### WHAT IS REQUIRED
Find the line containing "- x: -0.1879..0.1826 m" in the data below, then output that line and each one after it exactly, with nothing else.

Collected data entries

----------------

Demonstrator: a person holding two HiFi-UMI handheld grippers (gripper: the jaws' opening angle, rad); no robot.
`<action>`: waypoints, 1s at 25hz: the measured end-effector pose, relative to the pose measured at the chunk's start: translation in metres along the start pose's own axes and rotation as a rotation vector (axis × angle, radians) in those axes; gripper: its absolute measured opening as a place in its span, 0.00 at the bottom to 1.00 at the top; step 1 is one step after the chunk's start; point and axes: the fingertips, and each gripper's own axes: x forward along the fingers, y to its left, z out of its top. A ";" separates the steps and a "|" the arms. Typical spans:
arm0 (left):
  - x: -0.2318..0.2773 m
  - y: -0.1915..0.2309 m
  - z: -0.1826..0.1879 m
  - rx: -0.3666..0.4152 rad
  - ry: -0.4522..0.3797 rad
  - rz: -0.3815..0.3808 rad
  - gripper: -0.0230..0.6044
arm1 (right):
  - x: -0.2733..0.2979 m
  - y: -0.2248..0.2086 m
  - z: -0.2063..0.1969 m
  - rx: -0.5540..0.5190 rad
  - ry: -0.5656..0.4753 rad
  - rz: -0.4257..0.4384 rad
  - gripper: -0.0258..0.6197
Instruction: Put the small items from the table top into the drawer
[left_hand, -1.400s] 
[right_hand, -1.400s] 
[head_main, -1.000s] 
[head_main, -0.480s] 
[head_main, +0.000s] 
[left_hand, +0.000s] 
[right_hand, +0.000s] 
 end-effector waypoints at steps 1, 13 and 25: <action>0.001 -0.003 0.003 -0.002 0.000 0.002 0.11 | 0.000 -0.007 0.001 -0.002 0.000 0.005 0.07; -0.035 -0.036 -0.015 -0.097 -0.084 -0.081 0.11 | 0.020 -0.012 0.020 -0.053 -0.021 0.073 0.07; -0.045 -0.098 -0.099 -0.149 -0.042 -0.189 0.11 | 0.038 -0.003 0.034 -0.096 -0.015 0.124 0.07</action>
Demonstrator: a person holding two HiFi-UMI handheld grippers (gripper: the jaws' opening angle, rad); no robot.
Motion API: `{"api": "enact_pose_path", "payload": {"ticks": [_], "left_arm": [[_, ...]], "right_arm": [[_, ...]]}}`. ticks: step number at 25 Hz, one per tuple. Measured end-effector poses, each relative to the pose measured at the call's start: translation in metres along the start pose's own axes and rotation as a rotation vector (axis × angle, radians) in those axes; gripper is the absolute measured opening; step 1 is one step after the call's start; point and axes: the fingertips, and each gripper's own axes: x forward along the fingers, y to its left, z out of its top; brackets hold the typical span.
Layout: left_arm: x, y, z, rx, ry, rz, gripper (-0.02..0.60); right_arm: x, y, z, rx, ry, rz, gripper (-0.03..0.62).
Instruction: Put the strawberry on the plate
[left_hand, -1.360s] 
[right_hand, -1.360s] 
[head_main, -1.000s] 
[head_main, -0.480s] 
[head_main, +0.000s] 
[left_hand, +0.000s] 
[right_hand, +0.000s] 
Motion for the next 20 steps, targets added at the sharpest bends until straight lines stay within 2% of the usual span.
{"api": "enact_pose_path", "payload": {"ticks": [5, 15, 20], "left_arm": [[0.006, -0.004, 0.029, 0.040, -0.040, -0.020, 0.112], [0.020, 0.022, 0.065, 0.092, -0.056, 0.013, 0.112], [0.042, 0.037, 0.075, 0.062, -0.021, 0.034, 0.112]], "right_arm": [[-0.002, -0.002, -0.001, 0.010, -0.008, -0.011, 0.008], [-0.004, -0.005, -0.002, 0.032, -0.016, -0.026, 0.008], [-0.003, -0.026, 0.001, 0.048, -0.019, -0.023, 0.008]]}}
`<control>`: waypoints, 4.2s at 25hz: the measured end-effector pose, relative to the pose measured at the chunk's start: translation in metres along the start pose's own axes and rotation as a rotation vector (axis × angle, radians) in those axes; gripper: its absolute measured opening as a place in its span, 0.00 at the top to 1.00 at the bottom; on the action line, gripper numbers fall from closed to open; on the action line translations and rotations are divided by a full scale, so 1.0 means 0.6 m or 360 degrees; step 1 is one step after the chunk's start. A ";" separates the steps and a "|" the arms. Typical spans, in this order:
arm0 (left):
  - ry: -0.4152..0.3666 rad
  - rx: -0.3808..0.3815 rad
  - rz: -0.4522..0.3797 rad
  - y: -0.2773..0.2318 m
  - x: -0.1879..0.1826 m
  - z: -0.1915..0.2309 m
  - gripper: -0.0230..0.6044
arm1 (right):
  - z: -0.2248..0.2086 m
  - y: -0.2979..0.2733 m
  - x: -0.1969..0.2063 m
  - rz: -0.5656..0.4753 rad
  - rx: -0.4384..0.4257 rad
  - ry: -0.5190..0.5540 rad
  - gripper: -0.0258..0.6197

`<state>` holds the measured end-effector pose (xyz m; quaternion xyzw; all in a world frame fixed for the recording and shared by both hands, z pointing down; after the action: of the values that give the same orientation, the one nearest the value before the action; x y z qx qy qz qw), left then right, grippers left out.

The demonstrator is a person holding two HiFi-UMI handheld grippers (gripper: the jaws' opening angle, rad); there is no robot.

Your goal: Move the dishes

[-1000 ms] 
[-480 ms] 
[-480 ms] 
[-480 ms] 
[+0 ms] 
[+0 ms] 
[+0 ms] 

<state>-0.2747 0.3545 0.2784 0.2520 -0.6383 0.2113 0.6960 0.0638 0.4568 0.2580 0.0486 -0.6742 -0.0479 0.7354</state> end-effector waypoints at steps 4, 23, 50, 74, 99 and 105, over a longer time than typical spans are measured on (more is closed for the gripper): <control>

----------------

### SOLUTION FOR THIS PROBLEM
  - x: -0.1879..0.1826 m
  - z: -0.1915..0.2309 m
  - gripper: -0.0230..0.6044
arm1 (right):
  - z: -0.2248..0.2086 m
  - y: -0.2979..0.2733 m
  - x: -0.1969..0.2063 m
  - rz: -0.5656..0.4753 rad
  - rx: -0.4384..0.4257 rad
  - ry: -0.5190..0.5540 rad
  - gripper: -0.0258..0.6197

`<state>` holds the measured end-effector pose (xyz m; quaternion xyzw; all in a world frame fixed for the recording and shared by both hands, z pointing down; after the action: of the values that give the same orientation, the one nearest the value before the action; x y z qx qy qz qw), left then right, grippers left out.

The demonstrator is a person holding two HiFi-UMI handheld grippers (gripper: the jaws' opening angle, rad); there is no robot.

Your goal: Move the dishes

[-1000 ms] 
[-480 ms] 
[-480 ms] 
[-480 ms] 
[+0 ms] 
[+0 ms] 
[+0 ms] 

<state>-0.2747 0.3545 0.2784 0.2520 -0.6383 0.2113 0.6960 0.0638 0.4568 0.2580 0.0486 -0.6742 -0.0479 0.7354</state> end-effector waypoints at steps 4, 23, 50, 74, 99 and 105, over a longer time than typical spans are measured on (more is closed for the gripper): <control>

The answer to this exercise has been written out completely.